Pria kekar berjubah hitam itu meliriknya sekilas, tetapi tidak mengucapkan sepatah kata pun.
“Um… Aku tidak ada urusannya dengan apa yang telah dilakukan Meng Qing atau apa yang rencananya akan dia lakukan!” Pria itu berusaha dengan mendesak untuk memperjelas hubungannya dengan Meng Qing. “Jika Anda tidak memiliki urusan lain dengan saya, bolehkah saya pergi?”
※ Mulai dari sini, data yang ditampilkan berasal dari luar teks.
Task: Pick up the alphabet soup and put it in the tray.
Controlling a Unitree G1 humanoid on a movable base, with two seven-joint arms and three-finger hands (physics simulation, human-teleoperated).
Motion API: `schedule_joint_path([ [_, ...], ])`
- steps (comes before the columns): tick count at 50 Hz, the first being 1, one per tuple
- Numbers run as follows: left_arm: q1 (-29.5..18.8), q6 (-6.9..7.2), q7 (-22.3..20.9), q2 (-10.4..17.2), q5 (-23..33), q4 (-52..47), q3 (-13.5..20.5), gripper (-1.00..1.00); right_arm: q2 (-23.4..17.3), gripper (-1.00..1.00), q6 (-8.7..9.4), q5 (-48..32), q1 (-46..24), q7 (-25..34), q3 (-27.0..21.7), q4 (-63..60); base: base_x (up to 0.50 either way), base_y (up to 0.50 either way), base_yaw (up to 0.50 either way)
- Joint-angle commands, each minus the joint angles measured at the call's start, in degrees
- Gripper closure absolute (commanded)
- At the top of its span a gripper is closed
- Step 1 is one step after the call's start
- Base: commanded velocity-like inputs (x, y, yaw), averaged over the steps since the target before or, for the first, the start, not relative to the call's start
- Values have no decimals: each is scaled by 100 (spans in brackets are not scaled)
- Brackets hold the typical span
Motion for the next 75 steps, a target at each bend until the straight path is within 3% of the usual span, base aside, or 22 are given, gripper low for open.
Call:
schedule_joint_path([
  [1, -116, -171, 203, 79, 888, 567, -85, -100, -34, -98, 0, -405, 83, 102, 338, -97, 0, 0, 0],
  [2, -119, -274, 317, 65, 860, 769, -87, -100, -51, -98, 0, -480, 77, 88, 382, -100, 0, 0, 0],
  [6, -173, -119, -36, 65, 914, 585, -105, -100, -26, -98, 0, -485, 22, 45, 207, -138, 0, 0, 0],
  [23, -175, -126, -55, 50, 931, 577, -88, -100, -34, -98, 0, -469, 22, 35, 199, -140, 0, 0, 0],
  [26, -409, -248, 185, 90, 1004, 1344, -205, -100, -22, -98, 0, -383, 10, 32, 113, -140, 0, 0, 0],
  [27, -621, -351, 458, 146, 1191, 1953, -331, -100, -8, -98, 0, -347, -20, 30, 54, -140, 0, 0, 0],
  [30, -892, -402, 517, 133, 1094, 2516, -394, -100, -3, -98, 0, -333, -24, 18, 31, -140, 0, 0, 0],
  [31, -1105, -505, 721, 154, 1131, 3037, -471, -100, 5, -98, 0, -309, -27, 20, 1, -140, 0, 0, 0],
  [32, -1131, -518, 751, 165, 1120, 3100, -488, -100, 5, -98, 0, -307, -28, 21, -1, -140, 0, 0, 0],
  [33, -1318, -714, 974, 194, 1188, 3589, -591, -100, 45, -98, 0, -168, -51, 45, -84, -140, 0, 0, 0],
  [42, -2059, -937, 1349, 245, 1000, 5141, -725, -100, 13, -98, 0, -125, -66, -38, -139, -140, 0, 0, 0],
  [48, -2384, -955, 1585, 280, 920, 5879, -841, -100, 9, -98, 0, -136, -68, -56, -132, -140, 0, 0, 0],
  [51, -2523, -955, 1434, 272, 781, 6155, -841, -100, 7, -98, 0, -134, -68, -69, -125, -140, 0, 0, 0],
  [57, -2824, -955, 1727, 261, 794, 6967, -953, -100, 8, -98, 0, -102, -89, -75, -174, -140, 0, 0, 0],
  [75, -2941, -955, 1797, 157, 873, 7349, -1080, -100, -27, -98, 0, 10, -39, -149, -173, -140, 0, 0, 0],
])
“Tidak,” ucap pakar berjubah hitam itu dengan ekspresi tanpa emosi.
Pria itu menundukkan kepalanya, dengan wajah sepucat mayat, seolah-olah dia telah ditetapkan bersalah oleh pakar bertubuh kekar itu, dan sedang menunggu hukumannya.
Dalam ketakutan dan kegelisahan, Meng Qing buru-buru berkata kepada pria berjubah hitam itu, “Tuan Wu, aku benar-benar tidak ada hubungannya dengan Zhao Shanling. Ini adalah pertama kalinya aku kembali ke Alam Keputusasaan Tanpa Batas setelah beberapa dekade!”
Sebuah tatapan penuh makna muncul di mata pria berjubah hitam itu. “Wah, kebetulan sekali. Ini juga pertama kalinya pengkhianat itu kembali ke Alam Keputusasaan Tanpa Batas setelah dia menghilang beberapa dekade lalu.”
Mendengar kata-kata ini, keputusasaan memenuhi wajah Meng Qing.
“Tuan Wu, keberadaan Zhao Shanling sangat penting bagi upaya kita untuk mengakhiri situasi bergejolak di Alam Keputusasaan Tanpa Batas.” Setelah merenung sejenak, Zhu Bin menyarankan, “Sepertinya kita yang lain tidak bisa mengetahui apakah Meng Qing mengatakan yang sebenarnya atau tidak, jadi maukah Anda bersusah payah menggunakan seni transmisi jiwa padanya?”
Pria berjubah hitam itu mengangguk singkat. “Itulah yang persis sedang kupikirkan.”
“TIDAK!” Wajah Meng Qing berubah pucat pasi karena ketakutan. Terlalu takut untuk memedulikan Li Jing dan Shen Xiu, dia melarikan diri ke kejauhan dengan kecepatan tercepat yang dimungkinkan.
“Aku akan segera kembali.” Dengan mengucapkan kata-kata itu, pria kekar bagaikan gunung tersebut lenyap dari udara tipis.
Beberapa saat kemudian, jeritan mengerikan Meng Qing terdengar dari arah tempatnya melarikan diri tadi.
Mendengar jeritannya yang menyedihkan, wajah Zhu Bin maupun Zhen Huilan tetap tanpa ekspresi, seolah-olah mereka sudah menduganya.
Namun, semua orang yang lain tersentak kengerian, terutama ahli alam Profound yang datang atas undangan Meng Qing. Wajahnya sudah dipenuhi oleh keringat.